The Dow fell more than 100 points Thursday as the latest back-and-forth in the US-China trade spat weighed on global markets.
The Dow closed down 0.5%, or 139 points, though the index was down more than 400 points earlier in the day. The S&P 500 (SPX) and the Nasdaq finished 0.3% and 0.4% lower, respectively — the fourth straight day those two have ended in the red.
It’s crunch time on the trade. Additional US tariffs on Chinese goods are set to take effect after midnight.
During a rally in Florida late Wednesday, President Donald Trump said he decided to raise tariffs on some $200 billion worth of imports from China because Beijing “broke the deal.” He threatened to up existing tariffs from 10% to 25% in a tweet on Sunday.
China’s Commerce Ministry said it considered countermeasures to the increased tariffs. Meanwhile, Chinese Vice Premier Liu He arrived in Washington, which market participants took as a glimmer of hope for a deal to be struck between the world’s two largest economies.
On Thursday afternoon, Trump spurred some optimism after saying he had received a “beautiful” letter from Chinese President Xi Jinping. He added the parties were “getting very close” to a new trade pact.
“It is looking like a deal with China won’t happen this week, which has opened the door to increased uncertainty and a sell-first-and-ask-questions-later mentality,” said Ryan Detrick, Senior Market Strategist for LPL Financial. “Even if tariffs increase tomorrow, there is still time for a resolution and minimal impact on the global economy. But the clock is ticking and both sides still have some major differences to solve.”
Ongoing negotiations, additional tariffs from the US and retaliation from China could prove to be a prolonged headwind for US companies, said ratings agency Fitch on Thursday. Tech and industrials businesses were the most vulnerable to retaliatory actions, Fitch said, pointing at the likes of Boeing (BA), Intel (INTC) and Texas Instruments (TXN) as examples.

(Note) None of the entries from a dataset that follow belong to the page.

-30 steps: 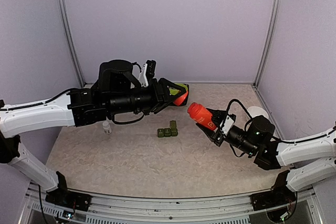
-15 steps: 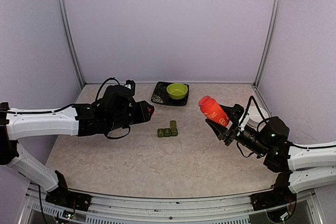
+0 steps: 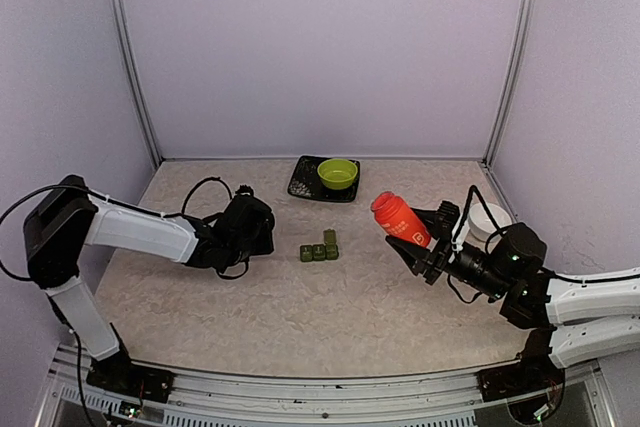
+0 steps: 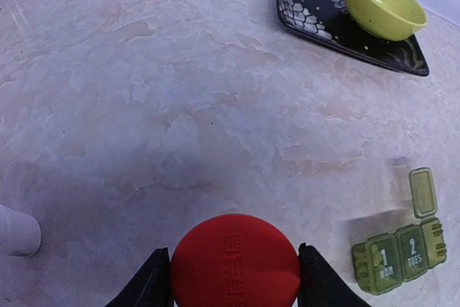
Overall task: Sort the pills into containers
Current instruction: Place the lid of the pill bottle at the center of the board.
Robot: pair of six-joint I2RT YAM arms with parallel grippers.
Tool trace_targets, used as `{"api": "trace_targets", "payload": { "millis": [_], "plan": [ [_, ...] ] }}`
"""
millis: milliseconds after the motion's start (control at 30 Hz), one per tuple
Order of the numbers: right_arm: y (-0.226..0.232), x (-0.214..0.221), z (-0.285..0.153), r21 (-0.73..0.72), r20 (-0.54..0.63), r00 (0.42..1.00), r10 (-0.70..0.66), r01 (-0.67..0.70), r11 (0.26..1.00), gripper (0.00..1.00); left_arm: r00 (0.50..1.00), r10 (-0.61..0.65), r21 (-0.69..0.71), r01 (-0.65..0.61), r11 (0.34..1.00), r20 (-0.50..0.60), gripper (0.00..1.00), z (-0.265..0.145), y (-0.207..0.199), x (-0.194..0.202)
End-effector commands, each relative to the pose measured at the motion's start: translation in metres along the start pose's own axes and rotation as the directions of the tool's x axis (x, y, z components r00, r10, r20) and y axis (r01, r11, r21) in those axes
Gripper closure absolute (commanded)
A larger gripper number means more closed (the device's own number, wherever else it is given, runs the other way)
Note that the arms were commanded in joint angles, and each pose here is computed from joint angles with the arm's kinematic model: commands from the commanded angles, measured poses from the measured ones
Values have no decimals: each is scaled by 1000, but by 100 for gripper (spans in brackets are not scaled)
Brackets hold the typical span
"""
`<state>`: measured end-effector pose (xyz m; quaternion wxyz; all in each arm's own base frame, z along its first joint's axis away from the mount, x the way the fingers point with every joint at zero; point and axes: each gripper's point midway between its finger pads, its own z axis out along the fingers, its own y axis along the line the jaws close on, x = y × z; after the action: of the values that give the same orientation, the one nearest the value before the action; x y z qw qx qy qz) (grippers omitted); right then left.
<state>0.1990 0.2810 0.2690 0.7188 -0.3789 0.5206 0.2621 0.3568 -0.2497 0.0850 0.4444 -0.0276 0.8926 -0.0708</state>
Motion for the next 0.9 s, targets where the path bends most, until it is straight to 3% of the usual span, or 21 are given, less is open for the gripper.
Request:
{"api": "trace_targets", "payload": {
  "millis": [0,367,867],
  "plan": [
    [3,0,-3,-17,5,1000,17,-17,1000,97,1000,1,-15,0,1000,25,70,18,-1,-2],
    [3,10,-2,-9,-17,1000,9,-10,1000,97,999,21,-39,-23,999,-46,69,51,5,26],
    [-2,37,11,-16,-99,994,36,-38,999,97,998,17,-19,-18,1000,-58,30,54,5,21]
  ]
}}
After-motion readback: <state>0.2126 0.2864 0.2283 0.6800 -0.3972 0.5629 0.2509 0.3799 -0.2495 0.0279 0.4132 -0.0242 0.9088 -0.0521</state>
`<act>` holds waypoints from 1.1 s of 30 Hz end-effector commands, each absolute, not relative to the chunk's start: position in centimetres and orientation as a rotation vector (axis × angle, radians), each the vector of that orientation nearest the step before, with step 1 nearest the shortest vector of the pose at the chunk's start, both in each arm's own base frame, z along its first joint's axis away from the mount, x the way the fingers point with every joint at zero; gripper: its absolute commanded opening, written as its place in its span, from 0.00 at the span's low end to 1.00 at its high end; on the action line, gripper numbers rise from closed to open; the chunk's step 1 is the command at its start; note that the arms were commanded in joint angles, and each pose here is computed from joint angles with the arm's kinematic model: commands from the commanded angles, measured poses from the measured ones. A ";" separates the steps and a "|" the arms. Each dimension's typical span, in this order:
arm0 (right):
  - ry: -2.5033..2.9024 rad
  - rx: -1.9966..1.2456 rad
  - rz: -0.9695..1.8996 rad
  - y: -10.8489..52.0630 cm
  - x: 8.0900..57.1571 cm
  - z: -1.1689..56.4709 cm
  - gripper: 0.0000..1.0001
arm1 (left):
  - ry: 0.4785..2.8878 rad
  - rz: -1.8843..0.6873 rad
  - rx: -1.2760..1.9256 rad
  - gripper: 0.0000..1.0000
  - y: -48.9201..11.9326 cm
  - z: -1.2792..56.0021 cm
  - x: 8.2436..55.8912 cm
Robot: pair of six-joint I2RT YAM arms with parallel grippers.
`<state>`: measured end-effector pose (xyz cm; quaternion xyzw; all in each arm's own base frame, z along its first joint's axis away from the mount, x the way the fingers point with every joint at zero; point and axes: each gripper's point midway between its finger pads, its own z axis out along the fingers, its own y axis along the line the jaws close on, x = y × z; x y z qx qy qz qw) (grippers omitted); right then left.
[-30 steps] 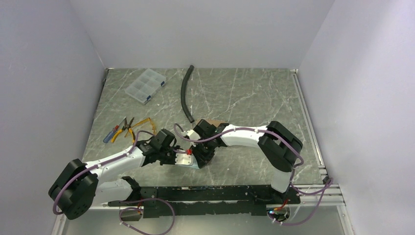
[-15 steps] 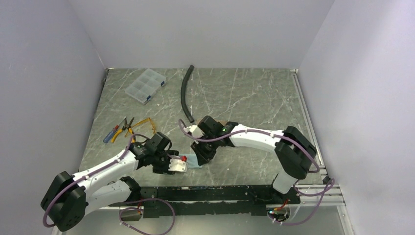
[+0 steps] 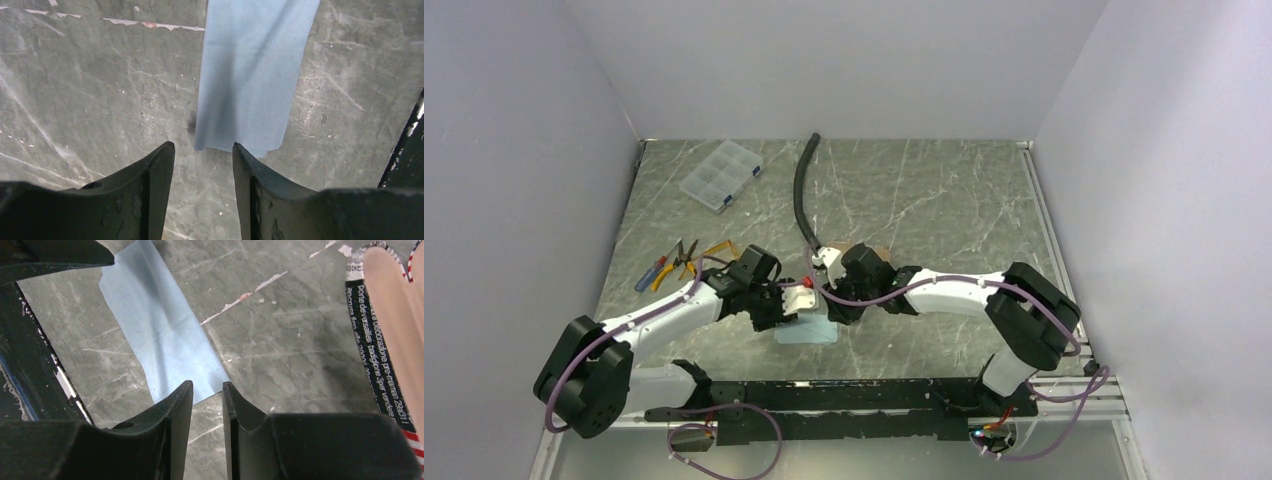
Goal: Organize the sunglasses
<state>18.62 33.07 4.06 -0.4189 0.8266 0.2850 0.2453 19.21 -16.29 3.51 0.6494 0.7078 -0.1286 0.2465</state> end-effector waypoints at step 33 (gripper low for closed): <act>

The additional tariffs and possible retaliation “will weaken consumer and business confidence in the context of an already slowing global economy,” said Elena Duggar, assistant managing director at ratings agency Moody’s. Besides tech and industrials, retail and wholesale companies that source finished goods from China could also suffer, Duggar said.
A trade war could knock global supply chains, the Chinese economy and also the global economy.
Traders have taken Trump’s latest comments “as a sign that the relationship between Washington DC and Beijing is going to get worse,” said David Madden, market analyst at CMC Markets. “Trade discussions between the two sides will continue today, but investors aren’t holding out much hope. Mr. Trump is not a man to back down, and it looks likely that this trade spat will move to the next level.”
Right now, eleventh-hour talks are set to go ahead, so the negotiations are not entirely dead in the water. Rabobank strategists suggested in a note that investors should try to look “through the headlines to see the forest from the trade war trees.”
“First and foremost, the negotiations are still going ahead today and have not been canceled, in spite of the exchange of threats,” they wrote.
Even so, markets around the world were tumultuous. European stocks traded in the red. In Asia, the Shanghai Composite Index (SHCOMP) closed 1.5% lower, while Hong Kong’s Hang Seng (HSI) finished down 2.4%.
It’s been a wild week. On Wednesday, stocks staged a recovery from the fear-inspired selloff and the Dow finished in the green, albeit just barely. On Tuesday, US stocks recorded their worst one-day drop since January.